I would ask that you please consider just how many .dll/.so modules that
there actually are. I think it is somewhere around 150 files (many with
obtuse names) and growing, and those are just for the official releases.
Add to this the many 3rd party releases from other sources, and further
consider that quite a few of these modules have negative interactions with
each other. Perhaps you can then appreciate what a huge management problem
this has become.
We are converging upon a state of chaos, not unlike the "DLL Hell" of
Windows.
I want/need very much to be able to segregate the dlls. I especially need
to be able to keep the 3rd party dlls clearly separate from the official
release dlls.
The extension load code was already able to do this, it was designed such
that you can not specify any arbitrary directory, the only paths that it
would accept were for subdirectories of the defined extension directory. I
believe that this already existing constraint was sufficient to ensure the
security of the modules.
But now with the recent ~bug~ fix all extensions must reside in the same
folder. I know that this was done with the intention that it would make
things more secure. But I respectfully submit for your consideration, that
not being able to segregate the extensions actually makes things less
secure.
Suppose for instance that I have an xyz dll and I only want one php
program to be able to access it. With separate directories I can easily
enforce per user access permissions. With everything in the same directory
it would be much harder to ensure that access rights are consistently
maintained.
Also consider the problem of file name collisions, there is no central
clearing house for the registration of module names. With many independent
developers all creating extensions, file name collisions are inevitable.

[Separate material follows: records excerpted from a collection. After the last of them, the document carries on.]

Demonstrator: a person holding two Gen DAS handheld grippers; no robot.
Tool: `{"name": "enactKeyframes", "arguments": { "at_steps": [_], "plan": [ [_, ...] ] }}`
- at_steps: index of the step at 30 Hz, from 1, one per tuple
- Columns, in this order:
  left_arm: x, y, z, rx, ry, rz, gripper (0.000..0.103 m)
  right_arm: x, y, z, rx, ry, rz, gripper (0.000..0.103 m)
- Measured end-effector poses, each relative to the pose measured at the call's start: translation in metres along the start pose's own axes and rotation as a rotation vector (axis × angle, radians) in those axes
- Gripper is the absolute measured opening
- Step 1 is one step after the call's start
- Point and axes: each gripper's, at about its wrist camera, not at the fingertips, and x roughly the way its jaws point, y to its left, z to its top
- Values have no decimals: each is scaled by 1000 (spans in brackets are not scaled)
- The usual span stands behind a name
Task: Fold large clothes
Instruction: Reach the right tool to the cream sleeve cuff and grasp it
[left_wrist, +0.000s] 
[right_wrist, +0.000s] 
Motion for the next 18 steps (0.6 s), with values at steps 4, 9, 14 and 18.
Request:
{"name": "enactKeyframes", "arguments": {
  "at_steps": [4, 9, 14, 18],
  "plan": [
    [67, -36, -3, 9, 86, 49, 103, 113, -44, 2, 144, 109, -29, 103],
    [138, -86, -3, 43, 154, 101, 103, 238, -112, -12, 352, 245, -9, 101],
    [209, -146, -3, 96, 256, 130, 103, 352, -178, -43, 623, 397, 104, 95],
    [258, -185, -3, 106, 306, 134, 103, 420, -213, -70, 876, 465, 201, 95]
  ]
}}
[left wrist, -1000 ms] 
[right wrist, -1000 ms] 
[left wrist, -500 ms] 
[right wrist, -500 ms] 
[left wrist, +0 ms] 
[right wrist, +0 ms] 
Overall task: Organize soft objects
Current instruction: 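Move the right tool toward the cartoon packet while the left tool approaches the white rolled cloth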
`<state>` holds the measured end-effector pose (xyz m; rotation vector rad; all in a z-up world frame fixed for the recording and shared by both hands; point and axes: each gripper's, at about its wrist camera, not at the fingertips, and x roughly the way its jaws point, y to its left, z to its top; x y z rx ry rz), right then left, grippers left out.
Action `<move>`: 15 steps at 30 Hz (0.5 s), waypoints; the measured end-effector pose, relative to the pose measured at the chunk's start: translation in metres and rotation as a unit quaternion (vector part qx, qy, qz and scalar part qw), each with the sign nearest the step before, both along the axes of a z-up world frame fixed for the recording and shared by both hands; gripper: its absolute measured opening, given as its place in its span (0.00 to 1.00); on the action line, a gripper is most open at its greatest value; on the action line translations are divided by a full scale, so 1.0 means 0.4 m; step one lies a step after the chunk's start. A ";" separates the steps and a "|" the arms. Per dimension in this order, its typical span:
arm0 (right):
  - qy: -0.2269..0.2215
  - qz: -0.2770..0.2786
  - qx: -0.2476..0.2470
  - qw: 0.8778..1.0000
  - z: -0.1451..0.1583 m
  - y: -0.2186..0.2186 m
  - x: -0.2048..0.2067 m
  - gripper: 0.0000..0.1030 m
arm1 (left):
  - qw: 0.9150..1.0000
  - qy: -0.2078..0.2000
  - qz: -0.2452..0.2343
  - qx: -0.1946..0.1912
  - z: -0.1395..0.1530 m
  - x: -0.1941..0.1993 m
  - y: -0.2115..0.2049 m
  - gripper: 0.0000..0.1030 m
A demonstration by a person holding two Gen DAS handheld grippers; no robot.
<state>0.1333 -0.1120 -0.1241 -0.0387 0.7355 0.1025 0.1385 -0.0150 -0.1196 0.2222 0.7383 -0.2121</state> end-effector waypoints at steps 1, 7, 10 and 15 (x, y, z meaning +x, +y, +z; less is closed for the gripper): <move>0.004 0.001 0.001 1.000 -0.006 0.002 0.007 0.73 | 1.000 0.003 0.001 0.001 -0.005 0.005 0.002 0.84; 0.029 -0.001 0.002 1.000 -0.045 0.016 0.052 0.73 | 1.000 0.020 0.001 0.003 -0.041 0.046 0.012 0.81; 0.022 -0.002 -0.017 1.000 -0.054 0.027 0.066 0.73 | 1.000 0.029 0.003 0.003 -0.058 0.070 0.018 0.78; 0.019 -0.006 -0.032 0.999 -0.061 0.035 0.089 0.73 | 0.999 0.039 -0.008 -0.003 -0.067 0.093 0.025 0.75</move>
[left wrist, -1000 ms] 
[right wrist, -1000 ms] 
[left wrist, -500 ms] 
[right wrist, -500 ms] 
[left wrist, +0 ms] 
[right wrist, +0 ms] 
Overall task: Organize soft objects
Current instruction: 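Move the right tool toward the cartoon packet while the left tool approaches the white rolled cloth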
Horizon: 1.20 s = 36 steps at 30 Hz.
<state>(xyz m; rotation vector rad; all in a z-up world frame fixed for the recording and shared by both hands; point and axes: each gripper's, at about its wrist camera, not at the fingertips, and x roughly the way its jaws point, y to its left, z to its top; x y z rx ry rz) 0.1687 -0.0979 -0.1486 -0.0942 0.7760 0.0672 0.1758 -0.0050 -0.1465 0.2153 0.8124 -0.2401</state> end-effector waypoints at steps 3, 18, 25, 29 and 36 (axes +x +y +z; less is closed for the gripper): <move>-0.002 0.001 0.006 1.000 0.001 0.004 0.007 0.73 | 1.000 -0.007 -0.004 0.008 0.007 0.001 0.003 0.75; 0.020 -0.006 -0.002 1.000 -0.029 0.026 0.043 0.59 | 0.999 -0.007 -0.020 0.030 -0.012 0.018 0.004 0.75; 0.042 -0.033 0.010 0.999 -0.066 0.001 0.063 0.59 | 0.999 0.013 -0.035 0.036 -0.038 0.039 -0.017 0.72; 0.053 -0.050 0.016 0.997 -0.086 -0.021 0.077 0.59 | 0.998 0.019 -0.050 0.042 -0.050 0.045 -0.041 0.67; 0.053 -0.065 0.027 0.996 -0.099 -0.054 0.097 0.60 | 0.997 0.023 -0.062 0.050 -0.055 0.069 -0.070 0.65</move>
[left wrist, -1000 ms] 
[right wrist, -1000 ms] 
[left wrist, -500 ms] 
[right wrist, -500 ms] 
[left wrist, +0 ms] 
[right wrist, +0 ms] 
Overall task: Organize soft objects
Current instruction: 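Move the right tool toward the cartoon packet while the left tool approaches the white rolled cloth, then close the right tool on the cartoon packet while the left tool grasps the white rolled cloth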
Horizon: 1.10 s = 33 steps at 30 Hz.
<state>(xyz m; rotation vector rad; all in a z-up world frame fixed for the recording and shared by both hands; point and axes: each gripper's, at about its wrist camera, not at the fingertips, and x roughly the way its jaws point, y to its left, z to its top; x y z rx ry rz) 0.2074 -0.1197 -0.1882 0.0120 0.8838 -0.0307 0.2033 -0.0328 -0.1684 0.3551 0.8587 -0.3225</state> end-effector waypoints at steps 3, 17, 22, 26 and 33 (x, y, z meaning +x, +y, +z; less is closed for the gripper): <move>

And this will lead to hard to fix/detect breakage in the future when a
newly added official release dll clobbers an already existing 3rd party dll
of the same name.
Or consider the problem were you have two versions of a dll which has
incompatible changes. And you have a mixture of php programs some of which
have been updated to use the new version and some which still require the
old version. Yes you could arbitrarily change the name of the dll, but
that introduces long term maintenance headaches if you choose a different
name then the originating source. -- true, it should not happen, the
originator should have assigned a new name, but we all know that it often
does not work that way in the real world. By being able to use separate
subdirectories for the different versions of the dll this becomes a
non-problem.
So I am asking that you please unfix the bug fix and allow subdirectories
to exist inside of the extension folder. No new code is needed for this,
it already used to work. The documentation would need to be updated.
>From a security stand-point, I believe that you could achieve your goal by
simply disallowing links, and reviewing that indeed it is not possible to
trick your way to a higher directory level.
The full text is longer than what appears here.